PENTECOSTÉS
PENTECOSTÉS . 12.VI.2011
El prodigio de Pentecostés del que nos habla la oración de la liturgia de hoy, fue la fe en la resurrección de Jesús que, por la gracia de Dios y su docilidad al Espíritu, creyeron y confesaron los primeros discípulos con María Magdalena y algunas mujeres al frente. Esta fe y esta gracia fue el principio de su transformación que les convirtió en testigos convencidos, coherentes y contagiosos.
Éste hecho nos marca el rumbo y la meta. Consta de dos partes: la confesión de los testigos, mujeres y hombres, y la gracia del Espíritu Santo. Ésta nos la muestran estas palabras de Jesús: “Exhaló su aliento sobre ellos y les dijo: -Recibid el Espíritu Santo”. Evangelio de hoy.
El poderoso aliento de Dios infundió la vida en las narices de Adán y convirtió aquel barro en una persona. El evangelista nos muestra a Jesús, Creador del hombre nuevo transfundiéndole su Espíritu. El barro de Adán no podía ni crear ni rechazar la vida. Nosotros sí, podemos rechazarla o conformarnos con una vida que tiene la paz de los cementerios.

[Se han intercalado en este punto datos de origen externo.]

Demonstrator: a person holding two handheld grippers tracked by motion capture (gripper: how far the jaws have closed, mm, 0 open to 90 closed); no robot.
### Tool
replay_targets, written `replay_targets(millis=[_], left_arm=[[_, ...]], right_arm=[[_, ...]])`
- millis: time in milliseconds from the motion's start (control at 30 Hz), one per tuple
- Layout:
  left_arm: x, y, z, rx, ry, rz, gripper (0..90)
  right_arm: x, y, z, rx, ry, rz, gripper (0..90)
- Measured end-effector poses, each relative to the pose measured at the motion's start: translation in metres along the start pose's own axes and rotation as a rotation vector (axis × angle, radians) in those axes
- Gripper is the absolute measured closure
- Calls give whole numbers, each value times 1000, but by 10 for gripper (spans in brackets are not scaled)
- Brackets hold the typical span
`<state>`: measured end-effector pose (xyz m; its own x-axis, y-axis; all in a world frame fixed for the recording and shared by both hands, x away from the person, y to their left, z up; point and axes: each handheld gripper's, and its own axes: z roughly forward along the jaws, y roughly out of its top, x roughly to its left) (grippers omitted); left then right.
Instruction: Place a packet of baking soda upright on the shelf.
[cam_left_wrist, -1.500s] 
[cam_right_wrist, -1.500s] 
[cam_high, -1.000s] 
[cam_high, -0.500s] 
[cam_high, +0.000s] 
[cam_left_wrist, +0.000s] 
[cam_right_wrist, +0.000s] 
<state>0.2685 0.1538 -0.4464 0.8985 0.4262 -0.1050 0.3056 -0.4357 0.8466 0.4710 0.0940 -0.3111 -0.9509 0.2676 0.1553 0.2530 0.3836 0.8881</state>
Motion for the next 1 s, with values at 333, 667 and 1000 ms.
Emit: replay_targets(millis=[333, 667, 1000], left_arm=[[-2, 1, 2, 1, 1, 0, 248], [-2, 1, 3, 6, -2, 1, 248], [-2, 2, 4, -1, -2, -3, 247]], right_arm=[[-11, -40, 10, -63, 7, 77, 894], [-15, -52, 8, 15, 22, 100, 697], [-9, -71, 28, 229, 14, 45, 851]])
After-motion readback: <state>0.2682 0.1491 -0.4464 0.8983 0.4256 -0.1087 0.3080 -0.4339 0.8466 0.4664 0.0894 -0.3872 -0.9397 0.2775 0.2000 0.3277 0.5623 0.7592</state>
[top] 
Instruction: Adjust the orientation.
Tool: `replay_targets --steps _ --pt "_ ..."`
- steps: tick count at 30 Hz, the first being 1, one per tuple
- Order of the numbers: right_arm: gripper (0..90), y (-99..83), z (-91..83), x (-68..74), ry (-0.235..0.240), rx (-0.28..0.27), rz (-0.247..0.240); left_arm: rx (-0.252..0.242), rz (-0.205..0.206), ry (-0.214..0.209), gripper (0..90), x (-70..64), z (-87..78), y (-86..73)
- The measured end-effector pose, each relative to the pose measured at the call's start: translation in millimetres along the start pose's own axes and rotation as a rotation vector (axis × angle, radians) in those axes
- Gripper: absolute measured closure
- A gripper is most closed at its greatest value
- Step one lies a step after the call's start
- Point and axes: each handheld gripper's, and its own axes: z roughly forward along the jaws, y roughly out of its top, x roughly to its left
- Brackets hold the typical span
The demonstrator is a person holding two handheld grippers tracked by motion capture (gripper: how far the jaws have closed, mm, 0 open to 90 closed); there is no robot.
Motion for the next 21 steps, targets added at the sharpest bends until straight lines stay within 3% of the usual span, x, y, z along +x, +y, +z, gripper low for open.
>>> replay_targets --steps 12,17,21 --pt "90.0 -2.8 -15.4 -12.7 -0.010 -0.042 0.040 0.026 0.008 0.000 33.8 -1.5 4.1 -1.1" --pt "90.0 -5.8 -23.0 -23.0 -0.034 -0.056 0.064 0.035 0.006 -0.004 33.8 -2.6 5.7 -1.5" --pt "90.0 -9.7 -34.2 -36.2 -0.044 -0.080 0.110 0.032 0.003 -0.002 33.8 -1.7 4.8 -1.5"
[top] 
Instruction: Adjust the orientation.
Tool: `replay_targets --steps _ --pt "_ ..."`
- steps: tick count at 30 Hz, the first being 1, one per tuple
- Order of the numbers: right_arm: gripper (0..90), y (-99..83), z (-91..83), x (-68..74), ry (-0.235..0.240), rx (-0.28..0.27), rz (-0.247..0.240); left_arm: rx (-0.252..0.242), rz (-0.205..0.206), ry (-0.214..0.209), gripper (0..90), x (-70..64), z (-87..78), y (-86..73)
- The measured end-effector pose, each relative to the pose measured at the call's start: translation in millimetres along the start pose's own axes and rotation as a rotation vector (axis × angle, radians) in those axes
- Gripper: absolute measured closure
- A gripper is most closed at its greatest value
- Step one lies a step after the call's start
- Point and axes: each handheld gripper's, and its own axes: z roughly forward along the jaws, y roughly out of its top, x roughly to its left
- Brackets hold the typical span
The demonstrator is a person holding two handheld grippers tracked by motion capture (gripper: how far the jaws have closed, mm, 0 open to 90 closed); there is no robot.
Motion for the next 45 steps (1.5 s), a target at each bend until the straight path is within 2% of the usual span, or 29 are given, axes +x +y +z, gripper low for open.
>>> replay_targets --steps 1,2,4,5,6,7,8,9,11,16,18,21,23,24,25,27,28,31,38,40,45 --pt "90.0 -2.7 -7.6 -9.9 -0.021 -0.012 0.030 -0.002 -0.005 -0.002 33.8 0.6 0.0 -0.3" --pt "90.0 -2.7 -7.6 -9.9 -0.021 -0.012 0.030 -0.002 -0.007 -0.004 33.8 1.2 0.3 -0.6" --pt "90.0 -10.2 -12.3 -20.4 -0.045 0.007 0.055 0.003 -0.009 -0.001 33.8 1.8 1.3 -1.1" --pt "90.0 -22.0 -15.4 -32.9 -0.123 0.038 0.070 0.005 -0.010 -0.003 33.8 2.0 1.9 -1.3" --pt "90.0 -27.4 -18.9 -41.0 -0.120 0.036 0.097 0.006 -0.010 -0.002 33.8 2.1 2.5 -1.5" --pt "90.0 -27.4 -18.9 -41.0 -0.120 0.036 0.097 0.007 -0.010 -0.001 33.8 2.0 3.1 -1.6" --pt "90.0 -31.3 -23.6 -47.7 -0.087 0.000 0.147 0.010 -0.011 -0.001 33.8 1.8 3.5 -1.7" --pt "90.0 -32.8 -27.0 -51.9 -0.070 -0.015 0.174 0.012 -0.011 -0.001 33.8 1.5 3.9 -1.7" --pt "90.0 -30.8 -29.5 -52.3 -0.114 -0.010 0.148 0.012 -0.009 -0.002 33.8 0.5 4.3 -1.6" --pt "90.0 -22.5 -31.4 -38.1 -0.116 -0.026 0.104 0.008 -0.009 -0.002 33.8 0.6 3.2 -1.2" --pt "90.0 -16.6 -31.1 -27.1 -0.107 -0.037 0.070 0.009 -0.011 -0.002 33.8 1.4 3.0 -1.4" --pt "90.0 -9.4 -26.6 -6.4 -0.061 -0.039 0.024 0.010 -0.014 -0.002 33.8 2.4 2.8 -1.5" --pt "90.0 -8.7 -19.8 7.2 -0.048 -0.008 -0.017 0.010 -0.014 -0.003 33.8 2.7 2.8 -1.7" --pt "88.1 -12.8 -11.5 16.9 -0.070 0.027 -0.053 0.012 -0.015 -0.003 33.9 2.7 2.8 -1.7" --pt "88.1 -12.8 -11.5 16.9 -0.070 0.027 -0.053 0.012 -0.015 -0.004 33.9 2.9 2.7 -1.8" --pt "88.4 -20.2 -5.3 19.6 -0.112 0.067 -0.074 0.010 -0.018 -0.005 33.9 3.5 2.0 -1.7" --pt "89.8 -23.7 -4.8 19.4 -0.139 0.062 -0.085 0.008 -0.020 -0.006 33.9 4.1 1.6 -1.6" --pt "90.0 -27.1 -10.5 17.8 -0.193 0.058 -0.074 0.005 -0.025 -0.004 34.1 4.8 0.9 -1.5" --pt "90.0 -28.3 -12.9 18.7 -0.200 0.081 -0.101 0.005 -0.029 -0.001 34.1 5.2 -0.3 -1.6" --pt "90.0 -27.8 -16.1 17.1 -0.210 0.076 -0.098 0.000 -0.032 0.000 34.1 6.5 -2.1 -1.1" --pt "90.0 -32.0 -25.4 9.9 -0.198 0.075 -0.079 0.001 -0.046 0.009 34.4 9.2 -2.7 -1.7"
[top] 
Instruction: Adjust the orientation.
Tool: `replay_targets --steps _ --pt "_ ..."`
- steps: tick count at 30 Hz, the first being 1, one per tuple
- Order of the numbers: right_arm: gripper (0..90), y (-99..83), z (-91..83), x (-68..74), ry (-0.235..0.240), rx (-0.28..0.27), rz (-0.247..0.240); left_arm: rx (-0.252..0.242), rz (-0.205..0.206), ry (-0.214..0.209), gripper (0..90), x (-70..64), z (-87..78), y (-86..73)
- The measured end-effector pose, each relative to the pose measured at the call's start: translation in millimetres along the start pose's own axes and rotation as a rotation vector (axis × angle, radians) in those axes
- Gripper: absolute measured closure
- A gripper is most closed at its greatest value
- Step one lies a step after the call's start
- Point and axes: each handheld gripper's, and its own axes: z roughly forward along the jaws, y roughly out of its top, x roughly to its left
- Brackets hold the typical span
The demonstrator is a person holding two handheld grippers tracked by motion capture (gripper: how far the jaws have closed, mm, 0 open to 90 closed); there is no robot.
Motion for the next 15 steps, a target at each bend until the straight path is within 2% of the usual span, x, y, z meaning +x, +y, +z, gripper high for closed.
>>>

Ezequiel por orden de Dios pronunció este conjuro sobre un valle todo lleno de huesos: “ De los cuatro vientos ven, espíritu, y sopla sobre estos muertos para que vivan”. Ezequiel 37,9.
Donde la muerte en forma de anemia está corrompiendo la Iglesia y por ende la imagen que ésta da de Jesús y de su mensaje, se necesita el milagro que Ezequiel cumplió por orden de Dios.
José Mª. Díez Alegría escribió este diagnóstico de la situación actual :“El secuestro ha consistido en quitar de en medio a Jesús para poner en su lugar a la Iglesia. Lo quitó de en medio la Iglesia, pero a la operación han ido contribuyendo, a través de la historia, sobre todo los jerarcas y, en general, los “hombres de iglesia”.
Naturalmente el secuestro se ha realizado con guante blanco. Un poco como esos secuestradores (alguno ha habido) que tratan a cuerpo de rey al secuestrado.
El Señor está sobre las nubes, en un retiro celeste. Lo que cuenta en la tierra es la Iglesia. A Jesús lo tienen los “hombres de iglesia”. Y hay que ir a ellos para tener a Jesús. (Que luego, en el fondo, casi no es llegar, porque los hombres de iglesia están siempre al acecho para decirte que ellos dominan tu relación con Jesús, y te lo quitan si tu no haces lo que a ellos les dé la gana).
Yo no digo que la acción de secuestrar haya sido hecha de mala fe. Habrá habido algo de mala fe, quizas larvada, en algunos o en muchos. Y habrá habido en otros, a lo mejor en muchos o en muchísimos, perfecta buena fe. Pero el secuestro está ahí ”. Cfr. José María Díez Alegría, la fuerza de la resurrección. Madrid 2010. Nueva Utopía. p. 59-60.
Ante esta situación necesitamos todos el don de inteligencia para percatarnos de la dura realidad, aceptarla sin componendas y emprender el camino de VOLVER A JESÚS. Para caminar por ese atajo necesitamos el don de fortaleza, porque buscar a Jesús exige liberarse, perder seguridades, lavar mentalidades no evangélicas aunque aparentemente razonables, sufrir silenciosas persecuciones y sobre todo, orar mucho con humildad. Afortunadamente también hoy tenemos buenos libros y buenas personas que nos sirven de referente. Sobre todo tenemos el gozo y la seguridad que vamos conquistando . Por encima de todo nos salvan las palabras de Jesús que también los peregrinos de la fe podemos apropiarnos: “ Yo estoy con vosotros todos los días.”